Régime de pensions du Canada (RPC) – invalidité

Informations sur la décision

Contenu de la décision

[TRADUCTION]

Citation : L. F. c Ministre de l’Emploi et du Développement social, 2020 TSS 718

Numéro de dossier du Tribunal: GP-19-1964

ENTRE :

L. F.

Appelante (requérante)

et

Ministre de l’Emploi et du Développement social

Ministre


DÉCISION DU TRIBUNAL DE LA SÉCURITÉ SOCIALE
Division générale – Section de la sécurité du revenu


Décision rendue par : Shannon Russell
Date de l’audience par
téléconférence :
Le 23 juin 2020
Date de la décision : Le 13 juillet 2020

Sur cette page

Décision

[1] La requérante n’est pas admissible aux prestations d’invalidité du Régime de pensions du Canada (RPC).

Aperçu

[2] La requérante est une femme de 62 ans qui a présenté une demande de prestations d’invalidité du RPC en novembre 2018. Dans sa demande, elle a indiqué qu’elle était incapable de travailler depuis 1992, car elle souffrait de tendinite, du syndrome du canal carpien et d’arthrite. Le ministre a rejeté la demande dans un premier temps et après révision. La requérante a fait appel de la décision issue de la révision devant le Tribunal de la sécurité sociale.

Critères d’admissibilité

[3] Pour être admissible à des prestations d’invalidité du RPC, la requérante doit satisfaire aux exigences énoncées dans le RPC. Plus précisément, la requérante doit être déclarée invalide au sens du RPC au plus tard à la date marquant la fin de sa période minimale d’admissibilité (PMA). Le calcul de la PMA est fondé sur les cotisations de la requérante au RPC. J’estime que la date de fin de la PMA de la requérante est le 31 décembre 2013.

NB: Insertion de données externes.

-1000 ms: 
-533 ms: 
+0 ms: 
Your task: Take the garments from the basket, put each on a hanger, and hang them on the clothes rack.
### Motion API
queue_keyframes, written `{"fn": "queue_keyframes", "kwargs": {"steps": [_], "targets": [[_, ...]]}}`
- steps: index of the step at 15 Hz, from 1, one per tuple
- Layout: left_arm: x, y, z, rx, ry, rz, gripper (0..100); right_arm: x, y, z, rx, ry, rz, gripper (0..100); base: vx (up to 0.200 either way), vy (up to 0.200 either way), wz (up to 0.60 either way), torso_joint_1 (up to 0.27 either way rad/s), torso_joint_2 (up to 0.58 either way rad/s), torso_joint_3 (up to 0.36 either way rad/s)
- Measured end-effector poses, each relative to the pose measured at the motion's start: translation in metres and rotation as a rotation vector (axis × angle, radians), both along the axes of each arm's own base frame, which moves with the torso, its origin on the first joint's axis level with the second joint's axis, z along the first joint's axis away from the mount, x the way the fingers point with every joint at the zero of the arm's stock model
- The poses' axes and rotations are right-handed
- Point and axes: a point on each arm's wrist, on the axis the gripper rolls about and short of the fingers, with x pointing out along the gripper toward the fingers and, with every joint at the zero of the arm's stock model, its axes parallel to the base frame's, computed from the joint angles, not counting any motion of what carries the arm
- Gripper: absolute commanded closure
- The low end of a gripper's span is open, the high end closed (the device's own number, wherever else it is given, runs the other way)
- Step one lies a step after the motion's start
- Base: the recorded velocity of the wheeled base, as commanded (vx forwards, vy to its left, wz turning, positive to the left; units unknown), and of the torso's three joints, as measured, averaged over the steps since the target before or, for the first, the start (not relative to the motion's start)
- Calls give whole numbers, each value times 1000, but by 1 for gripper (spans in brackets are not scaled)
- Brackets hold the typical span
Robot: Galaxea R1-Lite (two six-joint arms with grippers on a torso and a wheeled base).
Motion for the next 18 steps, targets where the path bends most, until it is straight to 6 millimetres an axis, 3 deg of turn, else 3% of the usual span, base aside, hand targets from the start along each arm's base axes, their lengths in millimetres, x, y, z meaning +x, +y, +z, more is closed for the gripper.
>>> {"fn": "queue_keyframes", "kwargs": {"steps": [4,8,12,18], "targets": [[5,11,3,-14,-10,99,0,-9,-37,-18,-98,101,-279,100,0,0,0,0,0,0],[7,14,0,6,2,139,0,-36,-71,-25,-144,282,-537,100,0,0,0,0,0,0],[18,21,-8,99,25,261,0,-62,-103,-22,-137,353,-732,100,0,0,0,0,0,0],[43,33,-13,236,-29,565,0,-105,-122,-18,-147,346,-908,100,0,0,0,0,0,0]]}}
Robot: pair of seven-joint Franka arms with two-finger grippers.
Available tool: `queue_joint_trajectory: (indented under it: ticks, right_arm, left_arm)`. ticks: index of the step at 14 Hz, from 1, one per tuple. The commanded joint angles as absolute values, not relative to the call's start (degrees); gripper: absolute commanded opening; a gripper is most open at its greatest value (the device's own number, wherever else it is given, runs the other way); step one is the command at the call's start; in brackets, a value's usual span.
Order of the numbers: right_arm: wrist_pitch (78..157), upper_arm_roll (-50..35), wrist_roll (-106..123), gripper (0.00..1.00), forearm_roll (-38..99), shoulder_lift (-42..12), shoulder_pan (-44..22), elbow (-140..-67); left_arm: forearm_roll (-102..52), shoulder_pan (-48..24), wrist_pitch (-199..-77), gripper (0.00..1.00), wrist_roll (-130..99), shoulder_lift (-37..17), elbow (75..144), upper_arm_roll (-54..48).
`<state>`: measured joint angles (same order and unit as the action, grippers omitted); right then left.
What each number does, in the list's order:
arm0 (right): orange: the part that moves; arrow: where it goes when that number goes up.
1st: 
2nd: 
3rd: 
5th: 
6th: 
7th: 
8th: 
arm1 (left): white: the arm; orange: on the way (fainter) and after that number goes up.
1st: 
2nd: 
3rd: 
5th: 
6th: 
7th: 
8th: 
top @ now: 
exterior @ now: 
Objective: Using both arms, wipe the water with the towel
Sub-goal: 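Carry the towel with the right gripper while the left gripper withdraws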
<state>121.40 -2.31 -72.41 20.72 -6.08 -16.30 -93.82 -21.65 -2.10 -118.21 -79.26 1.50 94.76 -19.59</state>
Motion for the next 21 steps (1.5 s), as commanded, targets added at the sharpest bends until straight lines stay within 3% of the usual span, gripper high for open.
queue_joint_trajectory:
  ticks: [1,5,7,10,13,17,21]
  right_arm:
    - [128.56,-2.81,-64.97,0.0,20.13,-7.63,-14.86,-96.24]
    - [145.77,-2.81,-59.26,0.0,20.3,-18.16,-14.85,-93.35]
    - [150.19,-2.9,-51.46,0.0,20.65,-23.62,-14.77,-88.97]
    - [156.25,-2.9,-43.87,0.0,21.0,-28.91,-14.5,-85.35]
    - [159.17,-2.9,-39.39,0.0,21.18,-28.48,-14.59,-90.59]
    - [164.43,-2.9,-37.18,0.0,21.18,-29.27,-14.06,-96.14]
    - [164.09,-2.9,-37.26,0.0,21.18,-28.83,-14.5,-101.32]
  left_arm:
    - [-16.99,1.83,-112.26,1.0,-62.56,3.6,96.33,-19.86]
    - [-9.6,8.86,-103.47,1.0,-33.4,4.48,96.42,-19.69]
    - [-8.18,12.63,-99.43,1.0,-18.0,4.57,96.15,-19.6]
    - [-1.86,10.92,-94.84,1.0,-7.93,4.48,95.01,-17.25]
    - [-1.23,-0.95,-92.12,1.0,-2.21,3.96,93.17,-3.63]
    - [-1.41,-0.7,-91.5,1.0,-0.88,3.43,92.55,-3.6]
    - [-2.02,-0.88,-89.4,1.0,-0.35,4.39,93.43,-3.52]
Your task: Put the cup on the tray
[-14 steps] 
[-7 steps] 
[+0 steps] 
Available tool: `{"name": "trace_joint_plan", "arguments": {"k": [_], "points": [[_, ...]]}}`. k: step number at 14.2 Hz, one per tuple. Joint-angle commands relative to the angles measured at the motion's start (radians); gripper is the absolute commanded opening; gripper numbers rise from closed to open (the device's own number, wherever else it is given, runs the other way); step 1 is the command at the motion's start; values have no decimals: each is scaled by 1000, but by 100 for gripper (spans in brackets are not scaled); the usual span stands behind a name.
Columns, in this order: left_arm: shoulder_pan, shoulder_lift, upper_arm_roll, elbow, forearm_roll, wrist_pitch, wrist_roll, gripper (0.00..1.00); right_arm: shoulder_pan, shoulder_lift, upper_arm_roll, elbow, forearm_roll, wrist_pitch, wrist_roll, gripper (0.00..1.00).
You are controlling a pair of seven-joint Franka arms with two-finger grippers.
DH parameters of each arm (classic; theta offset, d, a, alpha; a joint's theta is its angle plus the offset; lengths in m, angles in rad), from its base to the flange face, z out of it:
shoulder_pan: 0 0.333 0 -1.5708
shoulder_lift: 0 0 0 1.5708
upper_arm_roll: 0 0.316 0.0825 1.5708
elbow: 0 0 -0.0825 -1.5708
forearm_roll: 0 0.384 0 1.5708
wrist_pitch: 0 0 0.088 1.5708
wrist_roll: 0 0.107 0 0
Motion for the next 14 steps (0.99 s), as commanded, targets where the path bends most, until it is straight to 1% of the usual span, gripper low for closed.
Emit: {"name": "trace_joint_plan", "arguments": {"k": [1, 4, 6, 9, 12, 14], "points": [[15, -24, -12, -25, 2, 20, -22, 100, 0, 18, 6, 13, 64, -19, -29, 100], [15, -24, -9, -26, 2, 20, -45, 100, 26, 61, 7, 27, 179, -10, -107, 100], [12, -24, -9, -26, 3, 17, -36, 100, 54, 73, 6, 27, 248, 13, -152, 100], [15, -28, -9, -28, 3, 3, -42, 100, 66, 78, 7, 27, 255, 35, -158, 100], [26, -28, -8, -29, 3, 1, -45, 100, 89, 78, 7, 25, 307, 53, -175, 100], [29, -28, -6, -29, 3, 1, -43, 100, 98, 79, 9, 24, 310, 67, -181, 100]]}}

[4] Une personne est considérée comme invalide si elle est atteinte d’une invalidité physique ou mentale grave et prolongéeNote de bas de page 1. Une invalidité est grave si elle rend la personne régulièrement incapable de détenir une occupation véritablement rémunératrice. Une invalidité est prolongée si elle doit vraisemblablement durer pendant une période longue, continue et indéfinie ou entraîner vraisemblablement le décès. Il incombe à la partie prestataire de prouver, selon la prépondérance des probabilités, que son invalidité satisfait aux deux volets du critère; ainsi, si elle ne satisfait qu’un seul volet, elle n’est pas admissible aux prestations d’invalidité.

Question en litige

[5] Je dois déterminer si l’invalidité de la requérante est grave et si elle est prolongée en date du 31 décembre 2013.

Analyse

Invalidité grave

La nature de l’invalidité de la requérante.

[6] La requérante a témoigné que son syndrome du canal carpien avait débuté en 1992 et qu’il était causé par un travail répétitif qu’elle effectuait depuis un certain temps. Elle a subi deux opérations chirurgicales des mains, puis a commencé à recevoir une indemnisation de la Commission de la sécurité professionnelle et de l’assurance contre les accidents du travail (CSPAAT). Elle a expliqué qu’elle avait un accord avec la CSPAAT en vertu duquel cette dernière lui versait une indemnité équivalente à 20 heures de travail par semaine et la requérante travaillait 20 heures par semaine.

[7] La requérante a indiqué qu’elle travaillait comme femme de ménage depuis qu’elle a commencé à recevoir des prestations de la CSPAAT. Elle a toutefois expliqué qu’elle ne pouvait pas travailler toute la semaine et qu’elle planifiait ses tâches de ménage de manière à avoir un temps de repos entre deux ménages. Elle a déclaré que ses blessures sont telles qu’elle ne peut pas travailler [traduction] « comme le font les gens normaux ». Elle insiste sur le fait qu’aucune autre personne ne travaillerait si elle souffrait comme elle.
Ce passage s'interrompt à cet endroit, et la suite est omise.